Notre troisième hypothèse postulait l'existence d'un lien entre métacognition et fonctionnement exécutif. Les résultats obtenus lors des analyses de régression paraissent assez peu compatibles avec cette hypothèse puisque seul le score de Gamma corrélait avec l'épreuve d'inhibition de Hayling (nombre de pénalités). Ces données sont assez comparables à celles obtenues par Langevin (1995). L'auteur avait observé, auprès de 30 traumatisés crâniens avec lésions impliquant les lobes frontaux, des dissociations, voir des doubles dissociations entre métamémoire (mesure indépendante) et fonctionnement exécutif (formation de concepts et planification). Dans l’étude de Schnyer et al. (2004), aucune corrélation n’a été retrouvée entre score de Hamman (mesure concourante) et mesures classiques du fonctionnement exécutif chez 14 patients présentant des lésions frontales (dont 12 patients avec des lésions circonscrites aux lobes frontaux). Nos analyses en profils individuels sont concordantes avec ces éléments. Toutes ces données vont finalement à l'appui des modèles de Stuss et Benson (1986) et Schacter (1990) pour qui la métamémoire et les fonctions exécutives sont séparées dans la configuration du système cognitif (voir aussi Vallar, 1991).
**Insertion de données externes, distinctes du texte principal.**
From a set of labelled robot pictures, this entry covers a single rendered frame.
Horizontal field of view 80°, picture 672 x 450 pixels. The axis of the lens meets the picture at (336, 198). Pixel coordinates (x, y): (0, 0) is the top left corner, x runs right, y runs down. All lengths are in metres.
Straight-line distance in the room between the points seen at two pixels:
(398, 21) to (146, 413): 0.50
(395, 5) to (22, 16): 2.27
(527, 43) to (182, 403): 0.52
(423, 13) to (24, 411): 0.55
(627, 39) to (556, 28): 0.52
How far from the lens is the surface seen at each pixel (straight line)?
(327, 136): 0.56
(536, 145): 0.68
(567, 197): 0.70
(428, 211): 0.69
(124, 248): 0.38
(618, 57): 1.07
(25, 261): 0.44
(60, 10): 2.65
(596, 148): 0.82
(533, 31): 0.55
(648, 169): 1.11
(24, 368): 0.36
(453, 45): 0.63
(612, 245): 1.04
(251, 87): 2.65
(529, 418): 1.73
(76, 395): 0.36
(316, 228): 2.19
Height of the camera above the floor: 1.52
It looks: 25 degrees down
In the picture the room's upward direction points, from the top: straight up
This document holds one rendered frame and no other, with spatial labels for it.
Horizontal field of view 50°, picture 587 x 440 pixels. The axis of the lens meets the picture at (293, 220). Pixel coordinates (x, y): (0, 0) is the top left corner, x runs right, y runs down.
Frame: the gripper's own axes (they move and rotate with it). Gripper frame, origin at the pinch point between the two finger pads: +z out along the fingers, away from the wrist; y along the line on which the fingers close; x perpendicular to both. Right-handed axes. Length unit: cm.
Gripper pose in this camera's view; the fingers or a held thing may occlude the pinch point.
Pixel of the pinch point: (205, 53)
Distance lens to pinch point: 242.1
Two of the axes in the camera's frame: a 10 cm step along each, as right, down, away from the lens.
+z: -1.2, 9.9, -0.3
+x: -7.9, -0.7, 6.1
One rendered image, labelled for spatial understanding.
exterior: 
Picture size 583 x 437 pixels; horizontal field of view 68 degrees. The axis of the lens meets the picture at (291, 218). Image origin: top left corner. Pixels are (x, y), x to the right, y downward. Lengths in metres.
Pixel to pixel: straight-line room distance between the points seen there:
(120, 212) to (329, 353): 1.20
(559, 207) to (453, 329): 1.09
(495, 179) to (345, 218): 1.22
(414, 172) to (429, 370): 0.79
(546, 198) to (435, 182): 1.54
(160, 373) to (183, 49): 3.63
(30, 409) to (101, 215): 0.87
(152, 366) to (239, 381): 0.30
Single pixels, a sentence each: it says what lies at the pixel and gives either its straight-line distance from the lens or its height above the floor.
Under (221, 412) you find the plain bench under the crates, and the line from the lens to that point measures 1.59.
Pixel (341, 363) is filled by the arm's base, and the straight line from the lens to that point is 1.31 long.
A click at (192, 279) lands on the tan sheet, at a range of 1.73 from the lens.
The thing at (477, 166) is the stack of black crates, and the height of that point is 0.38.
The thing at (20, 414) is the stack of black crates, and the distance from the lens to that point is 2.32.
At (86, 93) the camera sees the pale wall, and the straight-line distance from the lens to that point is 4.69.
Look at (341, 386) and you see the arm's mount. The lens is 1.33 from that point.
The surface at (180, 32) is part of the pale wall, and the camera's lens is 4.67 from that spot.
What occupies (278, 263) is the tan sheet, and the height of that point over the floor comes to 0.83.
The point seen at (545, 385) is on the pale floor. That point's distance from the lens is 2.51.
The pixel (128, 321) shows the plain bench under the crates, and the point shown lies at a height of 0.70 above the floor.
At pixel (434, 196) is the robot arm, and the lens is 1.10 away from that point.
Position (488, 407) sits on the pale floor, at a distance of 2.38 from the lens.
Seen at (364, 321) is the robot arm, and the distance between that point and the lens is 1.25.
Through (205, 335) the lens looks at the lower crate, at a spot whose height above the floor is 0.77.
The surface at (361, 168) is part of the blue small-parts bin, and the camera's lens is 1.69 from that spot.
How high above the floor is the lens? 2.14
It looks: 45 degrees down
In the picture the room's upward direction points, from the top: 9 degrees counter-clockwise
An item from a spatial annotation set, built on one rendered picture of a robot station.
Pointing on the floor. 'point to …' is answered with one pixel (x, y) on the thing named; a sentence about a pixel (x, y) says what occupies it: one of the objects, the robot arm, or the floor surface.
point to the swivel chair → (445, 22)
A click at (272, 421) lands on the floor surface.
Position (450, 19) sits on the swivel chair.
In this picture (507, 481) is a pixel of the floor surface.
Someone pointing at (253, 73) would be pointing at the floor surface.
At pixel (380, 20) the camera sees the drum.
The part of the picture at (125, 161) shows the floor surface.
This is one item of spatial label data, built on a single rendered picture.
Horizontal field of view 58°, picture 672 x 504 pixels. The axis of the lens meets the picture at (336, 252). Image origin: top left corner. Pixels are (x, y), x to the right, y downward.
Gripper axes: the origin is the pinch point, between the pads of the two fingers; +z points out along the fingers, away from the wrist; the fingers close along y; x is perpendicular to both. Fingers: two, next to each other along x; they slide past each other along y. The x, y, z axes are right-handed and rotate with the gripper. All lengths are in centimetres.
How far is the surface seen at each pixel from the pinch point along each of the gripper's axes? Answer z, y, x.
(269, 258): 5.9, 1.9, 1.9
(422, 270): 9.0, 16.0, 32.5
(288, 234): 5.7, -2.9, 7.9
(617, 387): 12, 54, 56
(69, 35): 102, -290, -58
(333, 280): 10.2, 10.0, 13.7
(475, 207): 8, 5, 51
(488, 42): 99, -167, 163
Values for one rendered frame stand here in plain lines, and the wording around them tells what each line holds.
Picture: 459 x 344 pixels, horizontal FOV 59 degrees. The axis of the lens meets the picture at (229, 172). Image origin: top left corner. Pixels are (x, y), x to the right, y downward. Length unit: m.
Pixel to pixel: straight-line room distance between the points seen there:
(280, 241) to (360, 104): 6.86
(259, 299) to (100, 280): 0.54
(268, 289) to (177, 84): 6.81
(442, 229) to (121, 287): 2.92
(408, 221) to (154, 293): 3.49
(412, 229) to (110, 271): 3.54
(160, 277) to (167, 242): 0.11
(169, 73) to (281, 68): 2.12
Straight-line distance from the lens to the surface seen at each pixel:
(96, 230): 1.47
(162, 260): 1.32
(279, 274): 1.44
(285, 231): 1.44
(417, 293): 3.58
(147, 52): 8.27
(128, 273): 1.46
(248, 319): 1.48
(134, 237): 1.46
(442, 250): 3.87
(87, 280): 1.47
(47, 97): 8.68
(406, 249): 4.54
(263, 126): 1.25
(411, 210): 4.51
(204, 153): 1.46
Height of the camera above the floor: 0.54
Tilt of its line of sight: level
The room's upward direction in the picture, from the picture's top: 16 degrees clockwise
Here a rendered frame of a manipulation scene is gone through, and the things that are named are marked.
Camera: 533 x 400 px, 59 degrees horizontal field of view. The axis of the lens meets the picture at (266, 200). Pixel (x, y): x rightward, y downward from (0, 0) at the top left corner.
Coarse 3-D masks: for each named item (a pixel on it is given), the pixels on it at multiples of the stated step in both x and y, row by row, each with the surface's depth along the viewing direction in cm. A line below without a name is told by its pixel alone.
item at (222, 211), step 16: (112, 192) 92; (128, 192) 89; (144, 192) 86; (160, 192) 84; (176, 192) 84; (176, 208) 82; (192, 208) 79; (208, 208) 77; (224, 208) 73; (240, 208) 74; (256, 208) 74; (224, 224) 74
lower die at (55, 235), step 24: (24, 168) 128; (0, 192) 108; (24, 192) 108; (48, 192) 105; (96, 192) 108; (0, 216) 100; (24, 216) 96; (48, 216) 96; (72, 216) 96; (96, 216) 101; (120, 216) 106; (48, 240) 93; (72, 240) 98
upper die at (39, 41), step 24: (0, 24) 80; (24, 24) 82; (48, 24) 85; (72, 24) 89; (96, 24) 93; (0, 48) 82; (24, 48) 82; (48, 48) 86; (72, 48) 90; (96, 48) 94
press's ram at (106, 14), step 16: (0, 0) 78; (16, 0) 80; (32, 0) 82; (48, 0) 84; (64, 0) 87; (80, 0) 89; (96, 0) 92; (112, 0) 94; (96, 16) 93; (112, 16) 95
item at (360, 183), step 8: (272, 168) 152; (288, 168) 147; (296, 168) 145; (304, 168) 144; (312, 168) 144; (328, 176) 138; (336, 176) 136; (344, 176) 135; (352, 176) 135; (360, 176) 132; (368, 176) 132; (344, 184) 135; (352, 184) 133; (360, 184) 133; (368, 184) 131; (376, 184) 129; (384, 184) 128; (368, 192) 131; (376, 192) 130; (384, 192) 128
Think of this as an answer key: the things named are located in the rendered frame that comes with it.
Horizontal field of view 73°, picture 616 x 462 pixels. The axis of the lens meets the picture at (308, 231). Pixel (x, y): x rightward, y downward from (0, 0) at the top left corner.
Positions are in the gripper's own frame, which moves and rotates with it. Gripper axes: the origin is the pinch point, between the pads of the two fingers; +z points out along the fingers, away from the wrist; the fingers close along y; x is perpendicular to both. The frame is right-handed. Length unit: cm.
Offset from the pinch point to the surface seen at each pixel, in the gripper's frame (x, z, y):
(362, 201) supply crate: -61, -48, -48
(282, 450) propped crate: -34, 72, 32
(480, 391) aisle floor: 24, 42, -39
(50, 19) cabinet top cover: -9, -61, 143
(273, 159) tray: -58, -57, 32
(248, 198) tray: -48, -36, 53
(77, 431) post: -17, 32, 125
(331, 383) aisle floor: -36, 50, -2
Pour conclure, il nous semblerait utile, sur le plan théorique, de déconstruire la notion de métamémoire (auto-évaluation, sentiment de savoir, prédiction de rappel). Ce concept, qui regroupe plusieurs notions et plusieurs niveaux, dont celui de l’anosognosie, reste imprécis. L'absence de relation entre mesures « d’anosognosie » (questionnaire) et de « métamémoire » (mesures de prédiction et jugement FOK) relevée dans ce travail plaide en ce sens. Il semble également que la métamémoire et les capacités exécutives correspondent à 2 niveaux fonctionnels différents dans l'architecture des processus cognitifs comme le montre ici l'absence de liens entre mesures métamnésiques et scores exécutifs. Pour aller plus avant dans ce type de logique, il sera certainement utile d'introduire d'autres outils d'investigation des processus métamnésiques tels ceux proposés par Flavell (1979) et/ou Nelson et Narens (1990, 1994) et de privilégier des analyses en profils individuels.